Directions for this task: Copy out the data from the line containing "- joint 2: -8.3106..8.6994" to its last line, exactly. No pictures.

Source material:

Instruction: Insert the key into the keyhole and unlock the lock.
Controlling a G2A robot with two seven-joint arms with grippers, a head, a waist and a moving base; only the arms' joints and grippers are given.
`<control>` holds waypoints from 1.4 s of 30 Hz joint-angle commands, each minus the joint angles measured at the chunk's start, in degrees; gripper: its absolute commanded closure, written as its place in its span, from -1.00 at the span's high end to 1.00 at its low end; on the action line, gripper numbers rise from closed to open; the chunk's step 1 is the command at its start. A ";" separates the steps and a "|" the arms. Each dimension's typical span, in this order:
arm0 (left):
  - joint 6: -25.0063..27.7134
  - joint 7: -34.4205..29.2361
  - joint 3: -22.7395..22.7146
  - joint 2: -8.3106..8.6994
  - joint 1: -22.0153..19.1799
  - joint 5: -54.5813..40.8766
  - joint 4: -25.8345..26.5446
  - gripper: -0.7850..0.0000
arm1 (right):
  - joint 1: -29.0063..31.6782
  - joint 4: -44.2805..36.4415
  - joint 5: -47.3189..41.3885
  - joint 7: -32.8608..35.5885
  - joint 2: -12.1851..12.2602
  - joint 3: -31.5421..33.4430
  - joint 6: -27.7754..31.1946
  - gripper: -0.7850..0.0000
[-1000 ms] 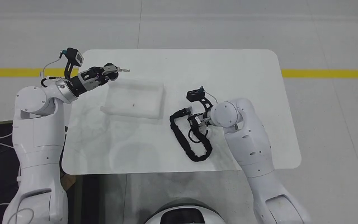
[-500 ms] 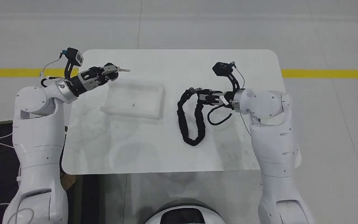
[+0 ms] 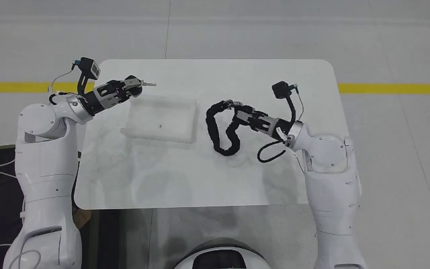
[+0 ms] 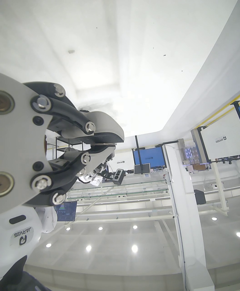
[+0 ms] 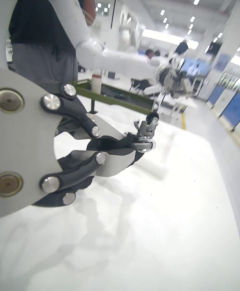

Task result:
  - joint 2: -8.3106..8.6994
  - joint 1: -22.0153..19.1799
  - joint 5: -54.5813..40.8766
  - joint 4: -25.8345..26.5446
  - gripper: -0.7850..0.0000
arm1 (right):
  - joint 1: -29.0063..31.6782
  - joint 4: -44.2805..36.4415
  - joint 5: -47.3189..41.3885
  - joint 7: -32.8608..35.5885
  - joint 2: -12.1851..12.2602
  - joint 3: -31.5421..33.4430
  - joint 6: -27.7754..31.1946
  - gripper: -0.7850..0.0000
[-1000 ms] 
[-500 ms] 
[+0 ms] 
[+0 ms] 
[+0 ms] 

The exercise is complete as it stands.